Monday, May 11, 2009

5 Things A Vendor Can Do To Help Reps Sell More Of Their Goods

After a long conversation with a new sales manager at a vendor that hasn’t seen much action from me lately, I noticed she sent out a blanket email asking other reps for “Five Things You’d Recommend Us Do” to get more business. Great move, and a great topic.

Many vendors do not try to get this kind of feedback and they really ought to, be it from reps or customers themselves. I’ve seen many vendors go along their business thinking they know what they are doing but they find out too late they don’t.

It reminds me of a trip to a shopping center during the holidays with my kids when they were ages 2 and 4. I had my 2-year-old daughter in my right hand, my 4-year-old son in the left. He was at the age when he was figuring he could do everything on his own, he didn’t need hand-holding. The mall was packed with crowds of shoppers, and I kept telling him to hold onto my hand. He kept arguing. So I let go and told him to stick close.

Naturally, his attention started to wander and he drifted away in the crowd, but I kept an eye on him. He looked up and realized he was lost, and the panic on his face, the tears welling up in his eyes were unmistakable.

It’s not unlike the vibes we get when we see a vendor who’s steadfastly refused any sort of feedback for years, finally go down the tubes and out of business.
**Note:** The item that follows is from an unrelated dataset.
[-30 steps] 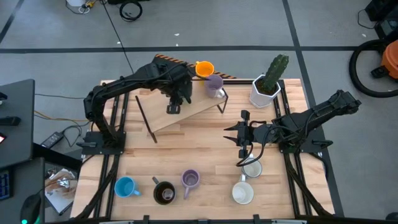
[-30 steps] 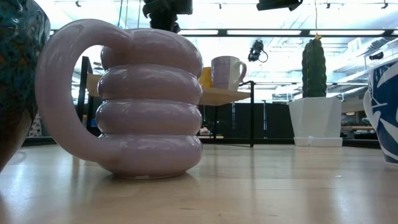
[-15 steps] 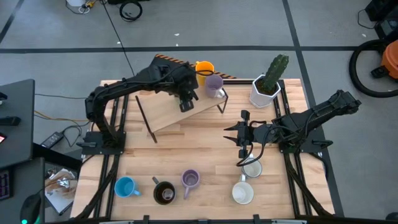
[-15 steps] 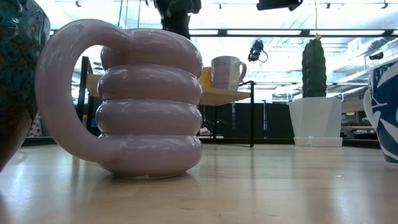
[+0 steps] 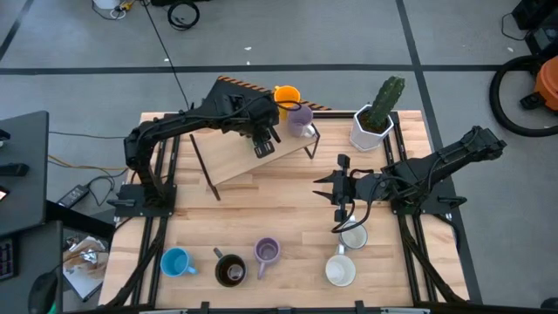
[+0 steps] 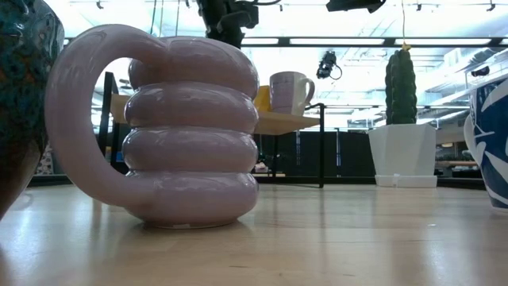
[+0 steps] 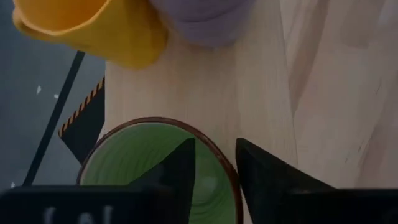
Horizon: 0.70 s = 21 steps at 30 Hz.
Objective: Place coffee mugs
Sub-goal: Put the green mug on the shelf
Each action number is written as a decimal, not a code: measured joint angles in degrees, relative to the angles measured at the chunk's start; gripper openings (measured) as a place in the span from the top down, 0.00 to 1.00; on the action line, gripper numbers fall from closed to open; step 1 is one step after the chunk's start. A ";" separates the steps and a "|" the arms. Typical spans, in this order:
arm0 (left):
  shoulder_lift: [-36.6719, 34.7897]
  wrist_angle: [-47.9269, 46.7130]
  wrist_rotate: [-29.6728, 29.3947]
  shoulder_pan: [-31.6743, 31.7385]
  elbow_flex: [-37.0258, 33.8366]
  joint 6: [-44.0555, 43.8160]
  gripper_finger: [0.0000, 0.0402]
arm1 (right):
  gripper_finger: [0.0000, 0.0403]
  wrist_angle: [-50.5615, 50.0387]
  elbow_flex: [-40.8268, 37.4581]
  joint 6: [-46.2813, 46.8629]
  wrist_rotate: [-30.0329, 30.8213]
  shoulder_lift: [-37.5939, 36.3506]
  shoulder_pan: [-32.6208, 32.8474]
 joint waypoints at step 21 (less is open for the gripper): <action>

So here are five things they can do to help us reps, and by extension their customers, sell more of their product:

1. Have Marketing Materials. A website is fine, but keep it up to date. You should have print also—don’t use the lame excuse you’re “going green”. LLBean uses both print and website marketing to catalog their product and they are probably more “green” than you’ll ever be.
2. Share Marketing Materials. If you enter into a relationship with a rep it means you want access to the relationships he/she has with customers you probably don’t have. So if the rep wants X amount of catalogs or passwords to your website, for goodness’ sake, give them to the rep! Unless of course you have all the business you can handle, but then…how many vendors can make that claim?
3. Have Something New To Report. Monthly, weekly, semi-annually—whatever cycle applies to your industry. This gives the rep something new to, in turn, tell the customer. And besides, it makes you as a vendor look relevant. A monthly sale on some particular item or category among your products is an easy way to do this. Just having new releases is good, but spice it up a bit. Sales, promotions, thematically inspired stuff is good and makes customers eager to hear from you via the rep.
4. Logistics—keep them up-to-date. Not only your website and catalogs, but your bookkeeping and the way you communicate. When every other vendor is sending art and information via email with PDFs and Jpegs, if you are faxing this kind of information, a rep will tend to ignore or forget you. E-invoicing is another great new feature. Take advantage of technology to make everyone’s job easier. Your reps and customers will love you for it.
5. Respect Reps’ Images. Never, ever, make the rep look bad to a customer unless they really truly are bad and have misrepresented your product or corporate image. Even if it's done unintentionally, correct it yourself, don’t leave it up to the rep. For instance, let’s say you’ve just hired a new receptionist who is ignorant of the fact that an order a rep placed three weeks ago is stalled in credit. That customer calls to ask where his order is and the new receptionist says “We don’t have it here”. The customer is instantly going to blame the rep. When this occurs, contact the customer and apologize for the confusion. I’ve personally stopped selling anything for lines that did this—why bother when I’ve got other lines that thoroughly train anyone before letting them answer such queries? Even if it is an isolated case, the vendor should waste no time taking corrective action. Your reps are partners so treat them as such.

There are more things that vendors can do to ease their relationships with reps; these are the most obvious and any well-run company ought to do these things even if they don’t use independent sales reps.